[What is being asked]: Using the data below, transcribe exactly everything from the line that contains "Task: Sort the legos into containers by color" down to the line that contains "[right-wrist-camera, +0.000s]". Include both of those lines and none of the pictures.

****************************************

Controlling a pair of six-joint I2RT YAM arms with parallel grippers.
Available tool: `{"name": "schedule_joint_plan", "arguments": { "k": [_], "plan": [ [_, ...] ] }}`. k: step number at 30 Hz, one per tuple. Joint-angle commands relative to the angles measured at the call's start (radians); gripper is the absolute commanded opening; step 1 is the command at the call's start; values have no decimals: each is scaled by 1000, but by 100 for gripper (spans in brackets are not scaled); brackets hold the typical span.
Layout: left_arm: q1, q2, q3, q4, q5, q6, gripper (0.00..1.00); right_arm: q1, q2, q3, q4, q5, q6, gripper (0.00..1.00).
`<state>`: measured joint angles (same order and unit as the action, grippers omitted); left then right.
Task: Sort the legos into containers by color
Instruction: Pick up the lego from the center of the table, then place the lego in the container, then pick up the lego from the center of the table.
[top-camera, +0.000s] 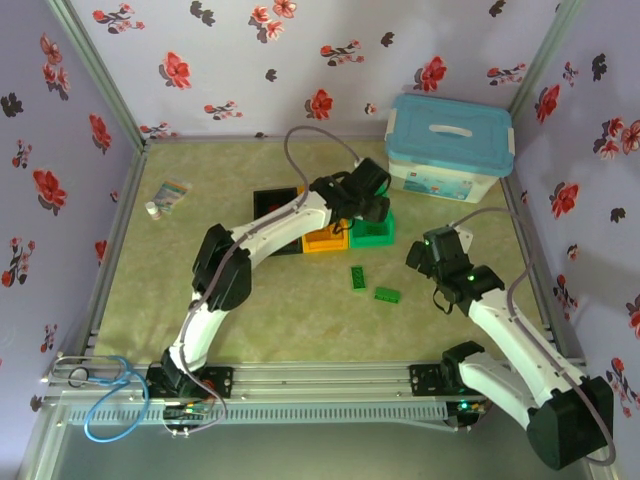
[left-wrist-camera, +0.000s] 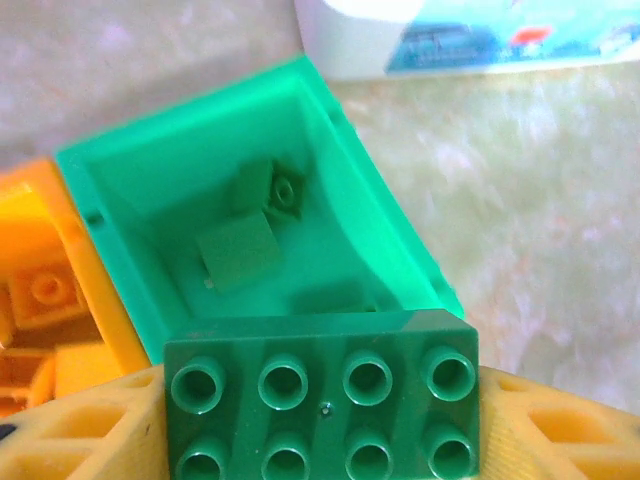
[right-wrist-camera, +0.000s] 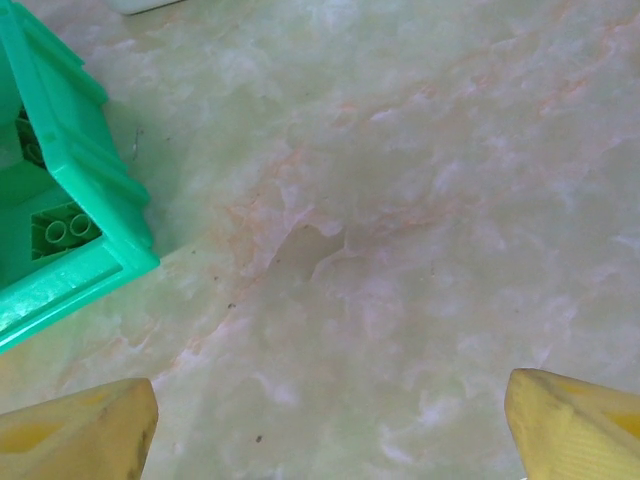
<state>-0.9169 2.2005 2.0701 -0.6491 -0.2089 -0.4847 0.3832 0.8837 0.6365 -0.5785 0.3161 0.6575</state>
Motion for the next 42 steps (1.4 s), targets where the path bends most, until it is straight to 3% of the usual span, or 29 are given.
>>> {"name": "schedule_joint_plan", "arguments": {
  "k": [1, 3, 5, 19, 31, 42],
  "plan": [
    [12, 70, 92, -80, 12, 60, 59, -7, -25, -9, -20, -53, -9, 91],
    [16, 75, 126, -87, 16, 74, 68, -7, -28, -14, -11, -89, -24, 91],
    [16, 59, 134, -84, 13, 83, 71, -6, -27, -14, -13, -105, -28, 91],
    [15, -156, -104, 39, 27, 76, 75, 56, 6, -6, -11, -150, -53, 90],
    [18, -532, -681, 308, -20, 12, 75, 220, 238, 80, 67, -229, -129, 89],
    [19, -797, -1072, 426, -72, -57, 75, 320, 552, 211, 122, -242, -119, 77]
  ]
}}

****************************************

[Exercise solution]:
Task: Sort the legos into containers by color
Instruction: Pick up the lego from the center of the table, then place the lego in the container, then pick up the lego from the center of the table.
[top-camera, +0.000s] 
[left-wrist-camera, +0.000s] 
[right-wrist-camera, +0.000s] 

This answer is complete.